Eine vergleichsweise geringe und in A- und B-Lagen abnehmende Leerstand­quote verbessert die Aussichten weiter. Gegenüber Bundesanleihen bieten Immobilien einen Renditevorteil. Diese positiven Rahmen­bedingungen hat sich bereits der erste Domus-Deutschland-Fonds zunutze gemacht. Aktuell ist der Fonds jedoch voll platziert und gibt keine weiteren Anteile aus. Aufgrund der hohen Nachfrage nach Immobilien­anlagen plant die Deka deshalb im zweiten Quartal mit dem Domus-Deutschland-Fonds Nr. 2 ein Nachfolgeprodukt.
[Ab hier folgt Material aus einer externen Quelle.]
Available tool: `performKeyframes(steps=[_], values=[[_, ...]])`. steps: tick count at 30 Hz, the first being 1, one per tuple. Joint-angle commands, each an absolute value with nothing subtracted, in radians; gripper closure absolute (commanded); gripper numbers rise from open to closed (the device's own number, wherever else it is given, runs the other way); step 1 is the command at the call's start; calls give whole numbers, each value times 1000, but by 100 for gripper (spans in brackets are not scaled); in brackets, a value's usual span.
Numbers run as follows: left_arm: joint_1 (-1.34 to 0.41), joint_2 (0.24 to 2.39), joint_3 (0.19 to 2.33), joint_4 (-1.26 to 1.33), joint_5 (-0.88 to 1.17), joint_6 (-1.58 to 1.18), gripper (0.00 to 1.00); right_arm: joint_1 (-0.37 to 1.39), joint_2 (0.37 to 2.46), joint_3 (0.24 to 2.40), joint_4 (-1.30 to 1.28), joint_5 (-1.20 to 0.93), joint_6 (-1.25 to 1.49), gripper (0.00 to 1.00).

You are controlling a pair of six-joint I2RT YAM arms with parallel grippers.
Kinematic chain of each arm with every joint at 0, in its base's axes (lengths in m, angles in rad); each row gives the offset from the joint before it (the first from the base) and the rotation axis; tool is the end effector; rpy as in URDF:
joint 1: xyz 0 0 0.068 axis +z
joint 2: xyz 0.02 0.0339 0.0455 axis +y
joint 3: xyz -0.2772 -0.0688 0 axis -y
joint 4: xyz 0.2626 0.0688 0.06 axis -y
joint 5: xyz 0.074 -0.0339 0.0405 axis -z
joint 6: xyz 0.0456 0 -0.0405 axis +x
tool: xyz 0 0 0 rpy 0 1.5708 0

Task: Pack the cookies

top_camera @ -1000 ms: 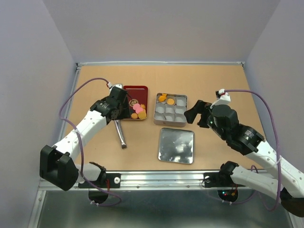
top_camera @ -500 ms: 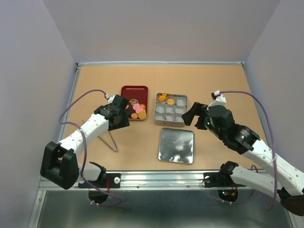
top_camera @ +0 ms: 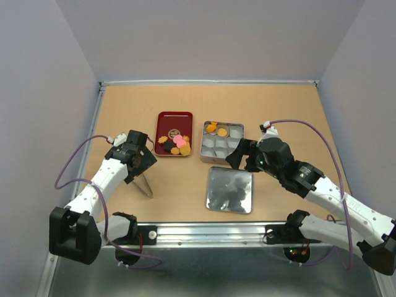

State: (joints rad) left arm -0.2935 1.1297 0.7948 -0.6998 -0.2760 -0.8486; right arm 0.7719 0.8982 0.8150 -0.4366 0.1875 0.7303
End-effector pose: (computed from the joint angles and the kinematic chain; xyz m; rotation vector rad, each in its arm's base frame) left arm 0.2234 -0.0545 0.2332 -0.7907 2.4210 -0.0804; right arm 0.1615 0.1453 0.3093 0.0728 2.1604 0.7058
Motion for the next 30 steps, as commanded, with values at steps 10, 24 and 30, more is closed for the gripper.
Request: performKeyframes(steps=[10, 24, 30], values=[[-249, 1167, 716, -663, -253, -928, 1, 765, 913, 779, -316, 94, 637, 0], [-250, 1258, 620, -580, -218, -980, 1, 765, 925, 746, -298, 71, 591, 0], [-250, 1325, 608, -542, -216, -983, 1, 764, 940, 752, -296, 81, 557, 0]])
Wie der Vorgänger­fonds strebt auch er eine kontinuierliche Ausschüttung an (Mindestanlagesumme: fünf Millionen Euro), gleichwohl sollten Investoren beachten, dass auch eine Anlage in Immobilien­fonds Kurs­schwankungen unterworfen ist. Ziel ist, ein nach Regionen und den Nutzungsarten Büro, Einzelhandel, Hotel und Logistik diversifiziertes „Core / Core+“-Immobilien­portfolio aus 15 bis 20 Objekten aufzubauen. Das Fondsmanagement verfolgt eine stringente Steuerung hinsichtlich der Liquiditäts­haltung. Es wird nur bei anstehenden Immobilienkäufen Kapital abgerufen.